I really like zir books, although ze can be uneven. Ze was one of my favorite discoveries last year.
(And can I just say that autocorrect does NOT understand alternate pronouns at all)
Has anyone read This Is How It Always Is by Laurie Frankel? It came out earlier this year. I just finished it and…I mean, I had some issues with it, but overall I felt like it was one of the better books with a trans main character. IT was a bit of an “issue” novel, but it had a much more nuanced outlook than I am used to (given the author is cis).

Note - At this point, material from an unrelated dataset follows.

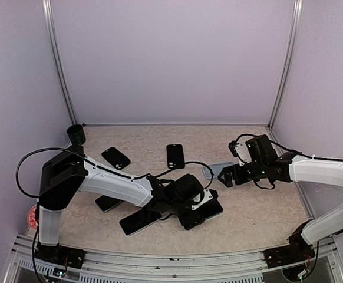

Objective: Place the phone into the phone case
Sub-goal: Move the phone to the center of the board.

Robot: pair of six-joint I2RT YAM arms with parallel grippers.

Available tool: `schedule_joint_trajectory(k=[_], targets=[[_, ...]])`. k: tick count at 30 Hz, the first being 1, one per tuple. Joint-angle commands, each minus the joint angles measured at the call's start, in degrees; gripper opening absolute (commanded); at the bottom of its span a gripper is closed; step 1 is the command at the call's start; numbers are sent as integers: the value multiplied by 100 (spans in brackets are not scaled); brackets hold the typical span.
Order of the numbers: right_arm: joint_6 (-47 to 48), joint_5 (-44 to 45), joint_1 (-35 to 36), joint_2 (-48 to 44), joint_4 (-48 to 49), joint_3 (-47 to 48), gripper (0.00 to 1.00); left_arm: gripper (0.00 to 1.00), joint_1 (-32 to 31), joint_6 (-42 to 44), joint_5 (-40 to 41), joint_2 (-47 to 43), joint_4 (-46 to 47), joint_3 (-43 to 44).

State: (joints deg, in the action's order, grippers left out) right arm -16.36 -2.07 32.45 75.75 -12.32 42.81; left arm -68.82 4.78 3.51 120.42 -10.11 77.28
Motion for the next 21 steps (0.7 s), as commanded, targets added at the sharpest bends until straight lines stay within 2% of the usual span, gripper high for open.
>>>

Thank you so much Casey and commenters for this! I can’t wait to read all of them.
A big thing for me is how society/culture focuses so much on romantic relationships and so comparatively little on friendships. Friendships are often as meaningful as any other kind of relationship and often last longer too. My best friend is my soulmate in so many ways and I’m so happy to see autostraddle representing!
I related so hard to Dykes to Watch Out For, with its focus on roommate living and political dissatisfaction. It’s wild how well it resonates 30 years later!
These all look great, especially Bechdel’s comic series. “Fun Home” totally ruined me (in a good way) and I can’t wait to read more of her work. Bookstore trip this weekend! :D Thanks, Casey!
Thank you for posting such a great article! For me, I’ve had much more (and many more) intense friendships with women than sexual relationships – partly due, ok, mostly due to my living much of my life in denial.But true friendship between two females always has an unspoken sexual component, that’s why female friendships are so much more passionate and explosive than male friendships.